Our data suggest that MRSA transmission was more serious in LTCFs than in hospitals. Infection control should be focused on LTCFs in order to reduce the burden of MRSA carriers in healthcare settings.

Background

Methicillin-resistant Staphylococcus aureus (MRSA) has emerged worldwide as an important nosocomial pathogen since 1980s [1]. The transfer of colonized or infected patients between hospitals, and repeated hospital admissions were identified to be the two major causes of nosocomial MRSA acquisition [2,3]. Other risk factors for hospital-acquired MRSA include antibiotic exposure, length of hospital stay, admission to intensive care unit (ICU), colonization pressure, and underlying co-morbidities. Hence, implementation of antimicrobial stewardship program, hand hygiene campaign, and the use of a bundle approach in the adult ICU were highly recommended for the effective control of nosocomial MRSA transmission [4-7].

In Hong Kong, the increasing number of elderly persons urged the need for long term institutional care and frequent hospitalizations. Long term care facilities (LTCFs) providing skilled nursery services for the elderlies in Hong Kong were found to be a major reservoir for MRSA. The prevalence of MRSA carriers among LTCF residents in Hong Kong was 2.8% to 5.1% in 2005 [8,9]. Our recent study showed that 46% of patients with positive MRSA screening upon hospital admission were LTCF residents [10]. Other studies focusing on the prevalence and risk factors for MRSA colonization have also observed that a recent history of hospitalization is an important determinant for MRSA colonization among the population within LTCFs [8,11-18]. However, the relative contribution of LTCFs and hospitals in the degree of MRSA transmission within the healthcare setting is undetermined.

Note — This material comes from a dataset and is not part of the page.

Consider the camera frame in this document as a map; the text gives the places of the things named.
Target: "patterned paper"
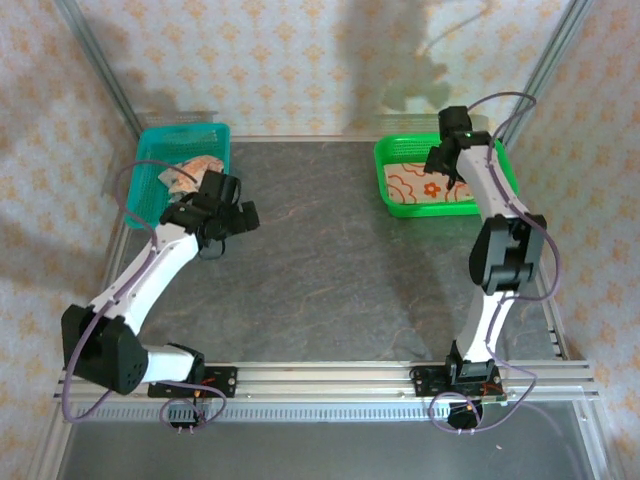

In this study, we analyzed the acquisition of MRSA within LTCFs and hospitals in our locality. The findings of this study may have significant implication for infection control planning and resource allocation in the LTCFs.

Methods

Study design

This study compared (i) the prevalence and risk factors of MRSA colonization between the LTCFs and hospitals, and (ii) the incidence of MRSA transmission per 1000-colonization-days among the resident during their stay in LTCFs and hospitals. Furthermore, the transmission of MRSA was analyzed by Staphylococcus protein A (spa) typing, and the relationship between MRSA prevalence and living area per LTCF resident was also evaluated in this study.

Setting and participants

A prospective study was conducted from 1 July to 31 December 2011 to determine the prevalence and acquisition of MRSA among LTCFs and their network hospitals in the Hong Kong West Cluster, which served a population of 0.53 million. LTCFs is a collective term for all long term nursing facilities that provide daily nursing care for their residents including the use of feeding tubes, urinary catheters and other medical devices. The hospital network in our healthcare region included a tertiary referral university-affiliated acute hospital with 1600 beds, 3 extended-care hospitals with a total of 1600 beds, and 1 pediatric hospital. Patients from LTCFs within our healthcare region are admitted to the acute hospital within the region for management. Once stabilized, patients would either be discharged to their original LTCFs or transferred to one of the 3 extended-care hospitals within the regional hospital network before returning to the LTCFs. Community geriatric assessment team, comprising of geriatricians, nurses and allied health professionals, would provide regular on-site visits to the LTCFs within our healthcare region for comprehensive medical follow-up and provide recommendations on infection control measures. In this study, we recruited all residents who agreed to join this study from the 57 LCTFs under the care of the community geriatric assessment team in our healthcare region. Also, we included nasal MRSA screening results of patients admitted to the acute hospital within the study period between 1 July and 31 December 2011 into the study for analysis.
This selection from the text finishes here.